I closed my eyes in grief.

Nobody had to tell me what that was. Less than twelve hours earlier, Mike and I had stood outside Ralphy's window and floated it up on invisible nylon fishing line. A Radio Shack speaker was attached to the base of the balloons, and where the eyes were, we had taped two tiny pen-sized flashlights.

I smiled weakly. "You would have been proud of us, Ralphy. It took three weeks for us to put it together. Cost nearly twenty bucks for all the parts."

I stopped. "Hey!" I said with indignation. "How did you find out anyway?"

Lisa's other friend, the answer to my question, stepped out of the closet.

Joel and his teddy bear. How he manages to follow people is beyond me. He's my six-year-old kid brother who haunts me worse than any ghost. I'm twelve, but he terrifies me. Somehow he appears and disappears when I least expect or want it. Locked doors and walls don't stop that kid. When I do spot him, he says nothing. Only stares at me with solemn eyes that take in exactly whatever I'm doing at that moment, which usually happens to be something I want nobody in the world to see. Then, as I'm bursting out of my skin in terror at his sudden appearance, he's gone again.

"Funny trick you did last night," Joel said gravely. "You and Mike do it again for Lisa?"

I gritted my teeth.

"We were going to return your video games," I said hopefully, suddenly aware again of those wires stuck to my skin.

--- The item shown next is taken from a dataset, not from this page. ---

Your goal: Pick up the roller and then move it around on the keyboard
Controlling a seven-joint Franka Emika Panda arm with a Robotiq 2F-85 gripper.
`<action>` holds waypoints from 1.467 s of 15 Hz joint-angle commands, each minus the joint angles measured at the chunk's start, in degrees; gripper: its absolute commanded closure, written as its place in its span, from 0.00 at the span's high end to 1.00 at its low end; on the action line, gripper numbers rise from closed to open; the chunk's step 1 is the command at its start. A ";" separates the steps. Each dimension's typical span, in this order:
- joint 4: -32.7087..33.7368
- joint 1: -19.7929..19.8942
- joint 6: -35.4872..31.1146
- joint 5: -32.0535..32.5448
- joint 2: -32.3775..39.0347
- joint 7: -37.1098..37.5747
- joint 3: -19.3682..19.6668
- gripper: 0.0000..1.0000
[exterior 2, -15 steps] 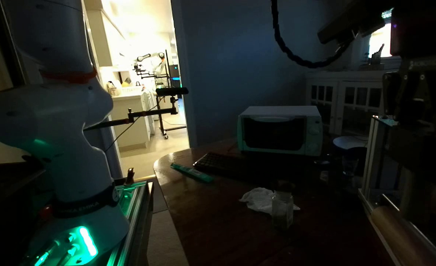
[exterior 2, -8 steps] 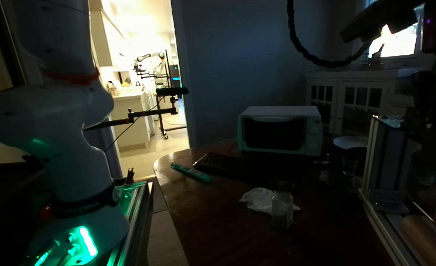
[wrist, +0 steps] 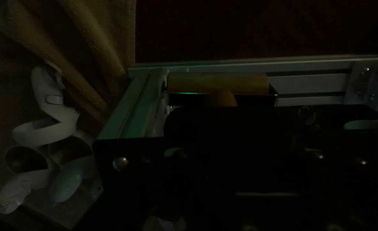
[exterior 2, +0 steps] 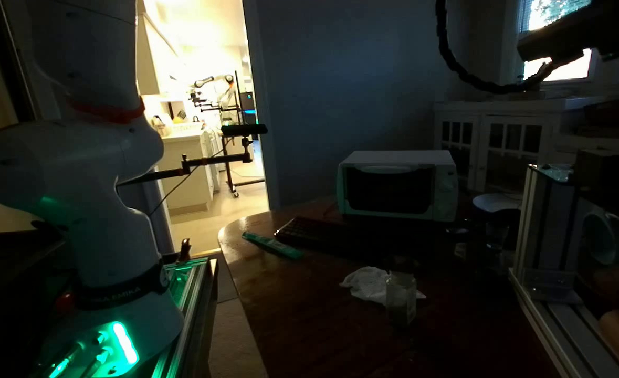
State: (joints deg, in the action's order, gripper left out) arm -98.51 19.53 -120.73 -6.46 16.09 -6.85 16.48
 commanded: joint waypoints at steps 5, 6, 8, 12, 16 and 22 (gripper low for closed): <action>6.82 1.42 3.03 -0.85 4.21 -1.97 -1.70 0.33; 7.58 1.47 3.67 -0.85 4.72 -1.85 -1.85 0.33; 8.87 1.64 4.78 -0.86 5.61 -1.68 -2.12 0.33; 11.09 2.19 6.33 -0.87 7.42 -1.27 -2.26 0.33; 13.02 3.11 6.49 -1.51 8.91 -1.56 -2.60 0.33; 13.79 3.86 6.71 -1.66 9.49 -2.22 -3.39 0.84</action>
State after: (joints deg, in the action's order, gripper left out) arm -86.59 22.15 -115.18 -6.63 23.84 -7.83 13.97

Ralphy grinned. "Actually, it was a great trick. I'll help you remove those wires, and call us even."

Whew.

As he pulled them from my hands, nearly ripping skin from my palms, he explained. "The crank is part of a generator. I need to store electricity in that battery, so that it will operate that home-made computer." He finished proudly. "Nearly everything is made from scratch."

"You already have a Macintosh," I pointed out.

"For the science contest"

"Ah yes," I said in disbelief. "To go looking for an Oglipolgi.

"

"Ogopogo," he corrected me.

Before I could say anything, a voice from upstairs interrupted.

"Helloooo. Anybody home?" It was Mike.

Lisa and Joel backed into the closet, taking the balloons with them. I stepped into the nearby laundry room, out of sight.

Mike sauntered down the stairs. "Morning, Ralphy. How's it going," he said.

"Didn't you hear?" Ralphy's voice trembled. "I was nearly attacked by a ghost last night!"

"Get out of here!" Mike said with shock. "A ghost!?!"

"

A ghost?" Ralphy repeated firmly. He paused. "Say, Mike. Could you do me a favor and hold me these wires for me?"